## THE TASK
For this exercise, please reproduce the records below word for word, from the first line through the line with "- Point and".

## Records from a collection

- Opening Delimiter -

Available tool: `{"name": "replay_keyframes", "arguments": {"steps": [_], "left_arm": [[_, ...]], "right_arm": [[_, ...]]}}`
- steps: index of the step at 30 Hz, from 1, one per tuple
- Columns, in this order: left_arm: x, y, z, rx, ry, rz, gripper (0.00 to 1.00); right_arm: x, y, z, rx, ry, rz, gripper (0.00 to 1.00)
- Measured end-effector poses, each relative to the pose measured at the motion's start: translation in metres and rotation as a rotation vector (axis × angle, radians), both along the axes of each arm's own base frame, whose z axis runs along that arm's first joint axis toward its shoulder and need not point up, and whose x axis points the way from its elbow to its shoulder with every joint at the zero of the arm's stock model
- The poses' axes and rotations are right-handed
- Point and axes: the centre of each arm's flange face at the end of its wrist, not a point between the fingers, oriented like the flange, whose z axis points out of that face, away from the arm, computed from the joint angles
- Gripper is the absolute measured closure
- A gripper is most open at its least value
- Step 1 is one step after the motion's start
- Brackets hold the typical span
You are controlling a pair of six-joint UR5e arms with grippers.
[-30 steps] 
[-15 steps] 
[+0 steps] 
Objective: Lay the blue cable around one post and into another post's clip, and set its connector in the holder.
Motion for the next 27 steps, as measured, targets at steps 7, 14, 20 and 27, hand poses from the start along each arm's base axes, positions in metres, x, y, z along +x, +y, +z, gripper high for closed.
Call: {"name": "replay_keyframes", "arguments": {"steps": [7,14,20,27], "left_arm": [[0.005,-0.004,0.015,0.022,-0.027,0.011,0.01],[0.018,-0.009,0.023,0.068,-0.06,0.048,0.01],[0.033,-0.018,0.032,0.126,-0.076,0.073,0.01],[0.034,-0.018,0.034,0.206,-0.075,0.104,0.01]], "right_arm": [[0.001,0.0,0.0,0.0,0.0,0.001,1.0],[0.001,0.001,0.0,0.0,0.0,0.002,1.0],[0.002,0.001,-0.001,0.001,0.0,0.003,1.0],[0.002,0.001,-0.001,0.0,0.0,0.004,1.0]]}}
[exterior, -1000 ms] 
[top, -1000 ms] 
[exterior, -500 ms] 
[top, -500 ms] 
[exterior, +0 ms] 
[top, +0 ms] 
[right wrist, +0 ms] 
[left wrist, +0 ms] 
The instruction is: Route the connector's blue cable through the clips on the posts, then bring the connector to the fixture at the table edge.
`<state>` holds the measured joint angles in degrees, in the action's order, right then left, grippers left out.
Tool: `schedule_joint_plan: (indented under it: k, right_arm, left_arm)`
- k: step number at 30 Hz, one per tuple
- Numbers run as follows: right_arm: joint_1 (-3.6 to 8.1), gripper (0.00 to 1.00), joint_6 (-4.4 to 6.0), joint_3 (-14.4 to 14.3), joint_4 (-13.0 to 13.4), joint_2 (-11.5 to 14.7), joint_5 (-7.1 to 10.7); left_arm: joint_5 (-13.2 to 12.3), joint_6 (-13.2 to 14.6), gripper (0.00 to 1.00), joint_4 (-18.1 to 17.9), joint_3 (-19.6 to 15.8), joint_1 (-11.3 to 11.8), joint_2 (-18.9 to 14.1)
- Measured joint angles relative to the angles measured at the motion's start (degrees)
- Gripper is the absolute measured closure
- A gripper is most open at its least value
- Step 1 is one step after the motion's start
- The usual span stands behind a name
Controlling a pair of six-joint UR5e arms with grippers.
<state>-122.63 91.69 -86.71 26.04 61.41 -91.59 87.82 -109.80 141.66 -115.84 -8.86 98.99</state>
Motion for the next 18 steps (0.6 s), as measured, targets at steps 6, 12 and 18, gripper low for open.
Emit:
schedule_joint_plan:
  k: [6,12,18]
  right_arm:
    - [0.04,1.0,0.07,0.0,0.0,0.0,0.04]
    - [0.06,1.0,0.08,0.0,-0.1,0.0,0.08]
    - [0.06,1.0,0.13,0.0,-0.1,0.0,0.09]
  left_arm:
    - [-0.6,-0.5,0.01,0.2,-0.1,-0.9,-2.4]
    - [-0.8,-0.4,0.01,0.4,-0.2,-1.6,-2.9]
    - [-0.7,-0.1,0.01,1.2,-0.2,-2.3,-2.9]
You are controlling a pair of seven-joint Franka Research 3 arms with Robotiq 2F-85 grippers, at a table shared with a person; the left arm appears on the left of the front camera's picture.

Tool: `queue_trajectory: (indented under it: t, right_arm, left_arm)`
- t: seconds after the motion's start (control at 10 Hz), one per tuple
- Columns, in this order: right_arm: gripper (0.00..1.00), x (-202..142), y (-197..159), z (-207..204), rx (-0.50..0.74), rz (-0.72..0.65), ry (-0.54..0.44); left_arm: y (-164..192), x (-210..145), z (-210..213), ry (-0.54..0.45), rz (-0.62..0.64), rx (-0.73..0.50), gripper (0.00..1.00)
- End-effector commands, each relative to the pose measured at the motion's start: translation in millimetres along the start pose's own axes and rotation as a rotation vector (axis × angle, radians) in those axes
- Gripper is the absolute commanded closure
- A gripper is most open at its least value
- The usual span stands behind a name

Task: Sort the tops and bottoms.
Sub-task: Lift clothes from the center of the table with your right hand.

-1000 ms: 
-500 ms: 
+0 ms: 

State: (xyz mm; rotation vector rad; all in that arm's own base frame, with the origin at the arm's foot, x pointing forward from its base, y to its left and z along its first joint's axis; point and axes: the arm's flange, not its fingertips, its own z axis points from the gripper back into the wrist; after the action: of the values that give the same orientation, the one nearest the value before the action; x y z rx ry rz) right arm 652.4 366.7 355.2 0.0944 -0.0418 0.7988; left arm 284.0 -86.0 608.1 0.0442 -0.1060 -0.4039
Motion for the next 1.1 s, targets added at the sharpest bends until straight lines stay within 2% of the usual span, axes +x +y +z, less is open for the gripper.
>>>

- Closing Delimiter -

## OUTPUT FOR THIS EXERCISE
Available tool: `{"name": "replay_keyframes", "arguments": {"steps": [_], "left_arm": [[_, ...]], "right_arm": [[_, ...]]}}`
- steps: index of the step at 30 Hz, from 1, one per tuple
- Columns, in this order: left_arm: x, y, z, rx, ry, rz, gripper (0.00 to 1.00); right_arm: x, y, z, rx, ry, rz, gripper (0.00 to 1.00)
- Measured end-effector poses, each relative to the pose measured at the motion's start: translation in metres and rotation as a rotation vector (axis × angle, radians), both along the axes of each arm's own base frame, whose z axis runs along that arm's first joint axis toward its shoulder and need not point up, and whose x axis points the way from its elbow to its shoulder with every joint at the zero of the arm's stock model
- The poses' axes and rotations are right-handed
- Point and axes: the centre of each arm's flange face at the end of its wrist, not a point between the fingers, oriented like the flange, whose z axis points out of that face, away from the arm, computed from the joint angles

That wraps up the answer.